===== Data below

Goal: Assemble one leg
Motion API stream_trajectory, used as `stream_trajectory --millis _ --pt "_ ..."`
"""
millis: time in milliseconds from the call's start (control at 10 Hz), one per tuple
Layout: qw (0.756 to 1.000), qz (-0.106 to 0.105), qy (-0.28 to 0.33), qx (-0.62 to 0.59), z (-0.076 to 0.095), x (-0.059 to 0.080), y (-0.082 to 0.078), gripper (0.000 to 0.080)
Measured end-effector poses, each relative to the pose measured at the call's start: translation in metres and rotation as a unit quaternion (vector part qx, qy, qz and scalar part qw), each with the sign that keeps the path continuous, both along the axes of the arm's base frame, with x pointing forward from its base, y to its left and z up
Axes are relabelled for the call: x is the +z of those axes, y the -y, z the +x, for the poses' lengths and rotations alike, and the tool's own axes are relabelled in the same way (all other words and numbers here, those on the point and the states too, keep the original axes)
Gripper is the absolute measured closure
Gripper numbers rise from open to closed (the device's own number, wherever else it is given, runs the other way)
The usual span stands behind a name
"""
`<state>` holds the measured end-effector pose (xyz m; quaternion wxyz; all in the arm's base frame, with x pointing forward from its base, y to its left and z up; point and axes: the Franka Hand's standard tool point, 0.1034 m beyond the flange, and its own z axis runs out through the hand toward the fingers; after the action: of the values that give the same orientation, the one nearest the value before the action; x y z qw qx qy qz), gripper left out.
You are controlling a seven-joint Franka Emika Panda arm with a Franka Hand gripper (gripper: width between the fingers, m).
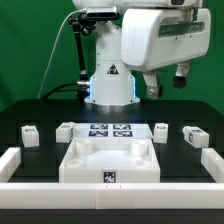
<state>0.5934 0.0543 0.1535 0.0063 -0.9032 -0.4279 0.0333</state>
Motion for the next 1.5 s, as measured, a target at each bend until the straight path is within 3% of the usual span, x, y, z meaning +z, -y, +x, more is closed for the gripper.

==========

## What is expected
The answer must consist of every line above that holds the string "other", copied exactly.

## Output below
Axes are relabelled for the call: x is the +z of those axes, y the -y, z the +x, for the poses' lengths and rotations alike, and the tool's own axes are relabelled in the same way (all other words and numbers here, those on the point and the states too, keep the original axes)
Gripper numbers rise from open to closed (the device's own number, wherever else it is given, runs the other way)

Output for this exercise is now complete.